# Indian Ocean Adventures Two



## Pecos (Aug 2, 2020)

Ships transiting the Suez Canal going South enter the canal in the morning and drop anchor in the salt water lake that is in about half way down. At the same time, ships going North head into the canal and drop anchor on the other side of the lake. When both groups are in the lake they pass each other and head into their desired direction through the narrow passage. This takes time and while you are at anchor, it is traditional that bold sailors take a swim. Since the lake has sharks, sharpshooters are stationed at the high points watching out for us. I always enjoyed the swim, and the beer that we drank afterwards in the motor whale boat that traditionally gets lowered over the side for two cold beers since you cannot consume alcohol onboard a Navy Ship. Those two beers tasted good in that desert heat and made the climb back up the rope ladder easy.

When you exit the Canal into the Red Sea, warships always go first, unfortunately one of the dim wit sailors from the ship's crew had been placing bets that he was going to jump over board. And he did, right there at the entrance of the Red Sea with nearly a hundred big tanker and cargo ships right behind us. It took several hour to retrieve his sorry rear end having to maneuver around those big ships whose Captains were not happy. The young man was quickly busted, given a non-reenlisted discharge code and put on the next available military flight to some time in the brig before getting tossed out. He is lucky that he survived. 

We stopped off in Port Sudan for a port call, played baseball. Along with the other Officers, I was required to go to a "Goat Grab" with the Sudanese Navy. That goat was not very tasty. As soon as I could break away, I went back to the ship and had a peanut butter sandwich. Port Sudan was overrun with drugs and sure enough some of the sailors (not mine) smuggled drugs back on the ship despite the searches.

In those days, all ships entering or exiting the Red Sea to the Indian stayed on the Western side as they passed near Yemen. The Yemenis in those days had the nasty habit of shooting at vessels with their army tanks. I have heard that they did hit a couple of cargo ships, 

When we got into the Indian Ocean we were greeted by this Russian Krivak, a very heavily armed cruiser. Who followed us for days. I could not get a good picture of her on that trip, but on my next trip I did get this shot of her at anchor just South of Oman. You can look at her and see that she would be a nasty customer with a full array of guns, missiles, and quite a variety of search radar and tracking systems.

 

We joined formed a task group with another US Warship and the French Navy which came out of the port of Djibouti to exercise with us. Their assets included the French Carrier Clementine and their pilots were most impressive. The Krivak was impressed as well and put more space between us. We had a small exchange of crew members and I let my French linguist an one other sailor go over to a French Destroyer for four days. They were excited by the opportunity to enjoy French wine with their meals. The excitement did not last long and they came back complaining about the food and the cockroaches that were everywhere.  

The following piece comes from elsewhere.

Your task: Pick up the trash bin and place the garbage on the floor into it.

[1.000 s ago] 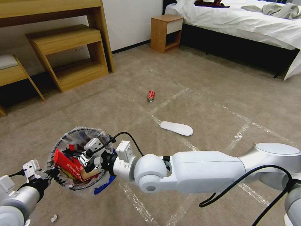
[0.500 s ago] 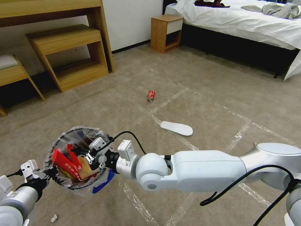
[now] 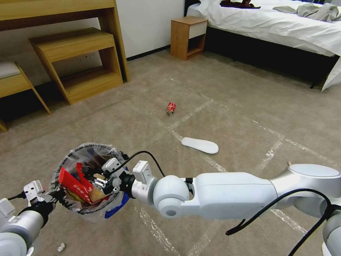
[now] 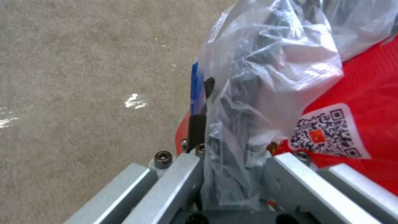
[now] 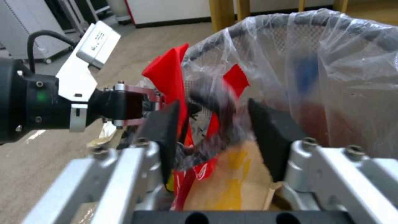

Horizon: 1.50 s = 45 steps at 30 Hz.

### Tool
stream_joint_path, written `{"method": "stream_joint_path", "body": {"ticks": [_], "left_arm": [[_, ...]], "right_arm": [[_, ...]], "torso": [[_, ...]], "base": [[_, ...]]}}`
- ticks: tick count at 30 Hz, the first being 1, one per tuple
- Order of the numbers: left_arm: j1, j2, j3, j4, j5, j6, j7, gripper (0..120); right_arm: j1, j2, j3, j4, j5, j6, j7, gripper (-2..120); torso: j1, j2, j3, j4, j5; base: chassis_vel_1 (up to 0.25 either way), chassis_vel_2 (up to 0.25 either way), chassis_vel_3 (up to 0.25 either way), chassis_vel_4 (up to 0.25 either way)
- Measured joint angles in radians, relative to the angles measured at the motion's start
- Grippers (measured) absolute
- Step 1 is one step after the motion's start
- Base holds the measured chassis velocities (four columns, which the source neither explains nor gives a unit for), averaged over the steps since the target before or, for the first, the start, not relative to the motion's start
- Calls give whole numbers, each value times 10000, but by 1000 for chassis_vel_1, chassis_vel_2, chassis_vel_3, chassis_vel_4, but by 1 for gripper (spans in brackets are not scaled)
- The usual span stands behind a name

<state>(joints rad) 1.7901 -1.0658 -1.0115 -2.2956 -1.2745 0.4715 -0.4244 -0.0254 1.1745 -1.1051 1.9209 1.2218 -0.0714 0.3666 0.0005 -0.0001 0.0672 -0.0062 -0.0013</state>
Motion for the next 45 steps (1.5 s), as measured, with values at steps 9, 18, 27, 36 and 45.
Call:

This is a photo of my team:


----------



## Aunt Marg (Aug 2, 2020)

Absolutely love this, Pecos!

So appreciate you sharing the fragments of history with us along with these wonderful pictures!


----------



## oldman (Aug 7, 2020)

You guys got to keep your hair? No fair. In Vietnam, we were better off having as less hair as possible. It was so darn hot and the humidity was stifling. Man, I thought I was going to melt.


----------



## Pecos (Aug 7, 2020)

oldman said:


> You guys got to keep your hair? No fair. In Vietnam, we were better off having as less hair as possible. It was so darn hot and the humidity was stifling. Man, I thought I was going to melt.


Oh, you guys had it far, far r ougher than we did. Our weather was very hot but dry. My team spend the bulk of their time inside with more air conditioning than we wanted. This timeframe was still in the Admiral era after he declared "let there be hair" in one of his ZGrams. I grew a beard myself at one point, and you can see that a couple of my sailors had beards despite the heat when you stepped out on deck or went ashore.


----------



## OneEyedDiva (Aug 27, 2021)

Thank you so much for sharing your very interesting stories and photos with us. I'm looking forward to more.


----------



## oldman (Aug 28, 2021)

Pecos said:


> Oh, you guys had it far, far r ougher than we did. Our weather was very hot but dry. My team spend the bulk of their time inside with more air conditioning than we wanted. This timeframe was still in the Admiral era after he declared "let there be hair" in one of his ZGrams. I grew a beard myself at one point, and you can see that a couple of my sailors had beards despite the heat when you stepped out on deck or went ashore.


The humidity at times was horrible. Very tropic at times. When the rains came, it was refreshing at first, but after days of it raining, we were wishing for it to clear off.


----------